On Fri, Mar 22, 2013 at 3:04 AM, Jeff Davis <pgsql(at)j-davis(dot)com> wrote:
> I've been following your analysis and testing, and it looks like there
> are still at least three viable approaches:
>
> 1. Some variant of Fletcher
> 2. Some variant of CRC32
> 3. Some SIMD-based checksum
>
> Each of those has some open implementation questions, as well. If we
> settle on one of those approaches, we don't necessarily need the fastest
> implementation right away. I might even argue that the first patch to be
> committed should be a simple implementation of whatever algorithm we
> choose, and then optimization should be done in a separate patch (if it
> is tricky to get right).

+1 on correct first, fast second.

> Of course, it's hard to settle on the general algorithm to use without
> knowing the final performance numbers. So right now I'm in somewhat of a
> holding pattern until we settle on something.

For performance the K8 results gave me confidence that we have a
reasonably good overview what the performance is like for the class of
CPU's that PostgreSQL is likely to run on. I don't think there is
anything left to optimize there, all algorithms are pretty close to
maximum theoretical performance. Still, benchmarks on AMD's Bulldozer
arch and maybe on some non-x86 machines (Power, Itanium, Sparc) would
be very welcome to ensure that I haven't missed anything.

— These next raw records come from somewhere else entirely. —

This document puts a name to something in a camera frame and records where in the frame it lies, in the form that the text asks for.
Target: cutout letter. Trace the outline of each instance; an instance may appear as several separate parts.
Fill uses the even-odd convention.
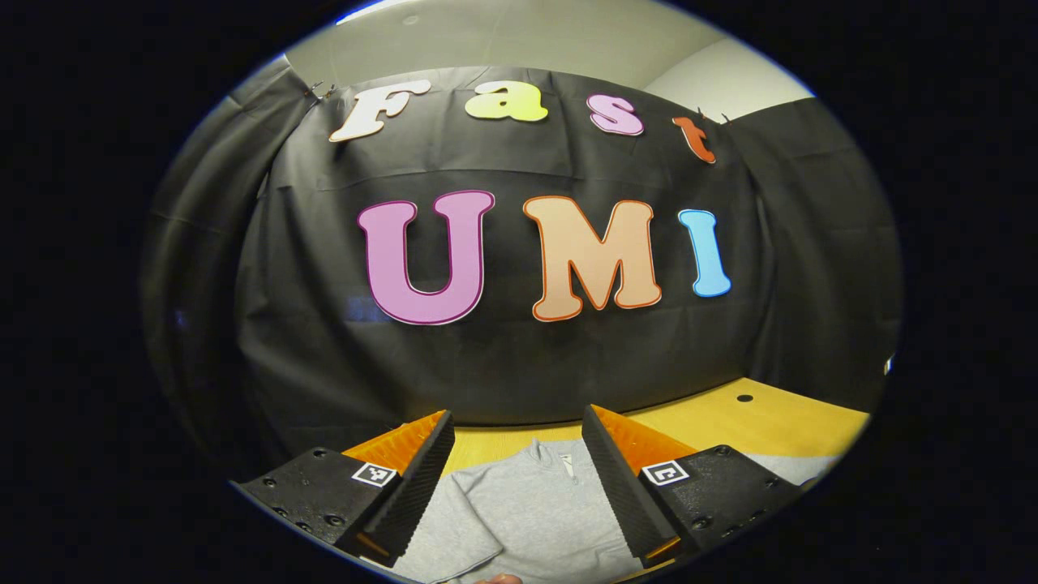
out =
[[[692,283],[695,296],[709,299],[725,295],[732,288],[732,280],[725,275],[725,268],[720,265],[720,252],[714,235],[717,219],[709,211],[686,208],[678,213],[678,220],[688,227],[688,234],[692,238],[692,254],[695,255],[698,274]]]
[[[645,130],[641,120],[634,115],[634,106],[623,98],[595,94],[588,98],[588,107],[595,112],[591,120],[603,132],[637,136]]]
[[[548,115],[541,107],[541,90],[521,81],[490,81],[475,88],[479,95],[468,100],[465,111],[472,117],[537,121]]]
[[[534,305],[538,321],[566,321],[580,314],[583,303],[573,295],[571,268],[596,310],[604,309],[609,301],[618,269],[621,284],[613,300],[618,307],[649,307],[662,298],[653,272],[649,239],[652,206],[621,200],[612,207],[602,239],[583,211],[566,196],[530,198],[523,204],[523,213],[541,229],[544,298]]]
[[[482,190],[444,194],[433,208],[447,220],[450,278],[439,291],[420,291],[407,274],[407,225],[418,207],[407,200],[364,208],[357,223],[367,235],[367,279],[375,304],[409,325],[446,325],[475,308],[483,296],[483,215],[494,195]]]
[[[703,140],[707,138],[706,132],[696,128],[695,123],[692,123],[692,120],[687,117],[675,117],[673,121],[675,126],[681,128],[681,132],[685,134],[685,142],[688,143],[688,147],[692,148],[695,156],[700,157],[700,160],[708,164],[717,161],[717,157],[703,145]]]
[[[424,79],[375,87],[357,93],[354,96],[357,100],[357,105],[353,106],[350,114],[346,116],[343,127],[335,130],[328,137],[328,141],[344,142],[378,132],[385,126],[385,121],[378,119],[380,111],[384,111],[387,116],[392,117],[404,111],[404,106],[407,105],[411,93],[420,95],[432,86],[433,84],[429,80]]]

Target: wall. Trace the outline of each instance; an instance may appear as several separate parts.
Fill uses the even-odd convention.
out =
[[[790,73],[733,38],[692,53],[644,89],[723,122],[814,94]]]
[[[411,71],[494,64],[640,88],[723,37],[653,0],[421,0],[329,26],[286,55],[307,83],[325,82],[320,91]]]

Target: hand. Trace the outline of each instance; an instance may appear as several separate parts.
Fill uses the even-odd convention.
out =
[[[481,580],[475,584],[522,584],[522,580],[511,574],[498,574],[490,580]]]

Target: yellow letter a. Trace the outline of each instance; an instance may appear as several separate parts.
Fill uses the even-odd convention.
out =
[[[512,117],[520,121],[537,121],[548,115],[541,107],[541,90],[521,81],[490,81],[475,88],[481,93],[465,103],[465,111],[472,117],[500,119]]]

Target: black fabric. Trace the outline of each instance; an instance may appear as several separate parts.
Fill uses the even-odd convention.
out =
[[[344,143],[354,95],[429,79],[377,134]],[[476,85],[526,81],[538,122],[477,119]],[[585,101],[631,102],[637,137],[608,134]],[[716,164],[672,118],[707,134]],[[492,192],[479,306],[442,327],[398,323],[367,281],[363,208],[410,200],[413,285],[448,277],[439,195]],[[623,199],[648,202],[655,306],[545,324],[530,197],[574,198],[599,234]],[[713,213],[727,295],[691,288],[683,208]],[[900,276],[892,221],[861,152],[816,100],[718,124],[645,92],[514,67],[458,67],[370,81],[319,100],[282,57],[198,127],[153,205],[142,294],[148,351],[182,422],[238,479],[316,444],[348,448],[438,410],[459,424],[578,420],[588,404],[625,412],[733,380],[868,411],[894,351]],[[616,281],[613,290],[619,287]]]
[[[153,366],[181,423],[238,480],[288,462],[242,391],[248,370],[230,315],[255,193],[318,102],[307,88],[283,56],[249,76],[184,144],[145,229],[141,307]]]
[[[878,177],[817,99],[726,129],[750,169],[775,253],[747,377],[872,412],[897,349],[903,295],[898,234]]]
[[[377,134],[343,143],[342,126],[361,90],[429,79]],[[465,111],[476,85],[525,81],[542,91],[538,122],[477,119]],[[627,99],[646,126],[637,137],[592,123],[589,95]],[[675,116],[708,136],[714,165],[695,157]],[[480,189],[496,205],[484,218],[486,278],[479,306],[442,327],[404,325],[372,298],[365,207],[410,200],[409,270],[419,289],[448,276],[446,224],[432,211],[444,193]],[[573,197],[599,234],[623,199],[652,205],[655,306],[624,310],[590,303],[577,317],[540,323],[534,196]],[[441,409],[459,424],[580,419],[591,402],[629,411],[739,379],[763,317],[767,242],[749,173],[723,127],[671,102],[604,81],[529,68],[459,67],[352,86],[316,106],[285,141],[249,225],[237,283],[239,344],[267,416],[290,450],[315,441],[349,446]],[[717,218],[728,295],[693,295],[695,261],[683,208]],[[582,296],[576,278],[575,294]],[[614,282],[613,289],[619,287]]]

To see real world performance numbers I dumped the algorithms on top
of the checksums patch. I set up postgres with 32MB shared buffers,
and ran with concurrency 4 select only pgbench and a worst case
workload, results are median of 5 1-minute runs. I used fletcher as it
was in the checksums patch without unrolling. Unrolling would cut the
performance hit by a third or so.

The worst case workload is set up using
CREATE TABLE sparse (id serial primary key, v text) WITH (fillfactor=10);
INSERT INTO sparse (v) SELECT REPEAT('x', 1000) FROM generate_series(1,100000);
VACUUM ANALYZE sparse;

The test query itself is a simple SELECT count(v) FROM sparse;

Results for the worst case workload:
No checksums: tps = 14.710519
Fletcher checksums: tps = 10.825564 (1.359x slowdown)
CRC checksums: tps = 5.844995 (2.517x slowdown)
SIMD checksums: tps = 14.062388 (1.046x slowdown)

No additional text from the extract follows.